Artikel 16 Adoptie en pleegzorgverlof

  • 1. De medewerker die kinderen adopteert of de zorg heeft voor pleegkinderen heeft recht op adoptie- of pleegzorgverlof van ten hoogste 4 aaneengesloten weken binnen een tijdvak van 18 weken.

  • 2. Het recht bestaat vanaf twee weken voor de eerste dag dat de feitelijke opneming ter adoptie of pleegzorg aanvangt.

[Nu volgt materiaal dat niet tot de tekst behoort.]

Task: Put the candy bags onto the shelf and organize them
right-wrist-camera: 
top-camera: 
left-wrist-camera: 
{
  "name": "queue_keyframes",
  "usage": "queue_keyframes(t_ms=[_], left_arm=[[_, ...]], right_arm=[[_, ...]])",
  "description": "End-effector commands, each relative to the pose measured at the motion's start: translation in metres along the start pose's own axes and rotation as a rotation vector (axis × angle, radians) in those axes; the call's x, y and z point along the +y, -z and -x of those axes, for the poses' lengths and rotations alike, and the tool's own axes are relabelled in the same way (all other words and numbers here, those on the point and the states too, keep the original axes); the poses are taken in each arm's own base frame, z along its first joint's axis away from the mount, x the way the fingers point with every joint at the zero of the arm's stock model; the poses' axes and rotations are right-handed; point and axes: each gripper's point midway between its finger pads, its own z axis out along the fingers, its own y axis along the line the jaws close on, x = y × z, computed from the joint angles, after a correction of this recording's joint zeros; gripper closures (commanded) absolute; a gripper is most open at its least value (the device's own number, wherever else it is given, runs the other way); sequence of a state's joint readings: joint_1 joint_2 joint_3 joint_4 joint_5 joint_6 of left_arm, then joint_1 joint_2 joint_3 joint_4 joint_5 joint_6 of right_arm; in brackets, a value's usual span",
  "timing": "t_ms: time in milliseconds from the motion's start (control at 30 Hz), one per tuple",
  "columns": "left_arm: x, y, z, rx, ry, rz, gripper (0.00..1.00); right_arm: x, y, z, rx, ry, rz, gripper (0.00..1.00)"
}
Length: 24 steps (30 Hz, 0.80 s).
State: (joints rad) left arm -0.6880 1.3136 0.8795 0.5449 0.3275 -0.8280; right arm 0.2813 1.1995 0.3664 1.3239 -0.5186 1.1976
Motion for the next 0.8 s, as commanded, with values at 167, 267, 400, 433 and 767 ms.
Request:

  • 3. De dag van aanvang ten aanzien van adoptie of pleegzorg wordt door medewerker overlegd in een document waaruit blijkt dat een kind ter adoptie of pleegzorg zal worden opgenomen.

  • 4. Bij adoptie of pleegzorg van meerdere kinderen tegelijk bestaat het recht op deze verlofvorm ten aanzien van één van de kinderen.

Artikel 17 Studieverlof

  • 1. Aan de medewerker die gebruik maakt van de regeling studiefaciliteiten kan studieverlof worden toegekend.

  • 2. Hiervoor wordt verwezen naar artikel 8 van de regeling studiefaciliteiten.

Artikel 18 Verlof voor wettelijke verplichtingen

De medewerker kan verlof krijgen om kiesrecht uit te oefenen of aan andere wettelijke verplichtingen te voldoen wanneer het niet mogelijk is dit in de vrije tijd te regelen.

Artikel 19 Verlof overige gevallen

  • 1. Afgezien van de in de regeling opgenomen verlofvormen kunnen zich omstandigheden of situaties voordoen waarin naar het oordeel van de directeur de afwezigheid van de medewerker voor korte of langere tijd gerechtvaardigd is.

  • 2. Een aanvraag voor deze bijzondere verlofvorm wordt ingediend bij de directeur.

Artikel 20 Slotbepaling

De gewijzigde verlofregeling Regio Rivierenland gaat in met ingang van 1 januari 2010.

Ondertekening

Aldus vastgesteld door het Dagelijks Bestuur van Regio Rivierenland in de vergadering van 9 decemver 2009.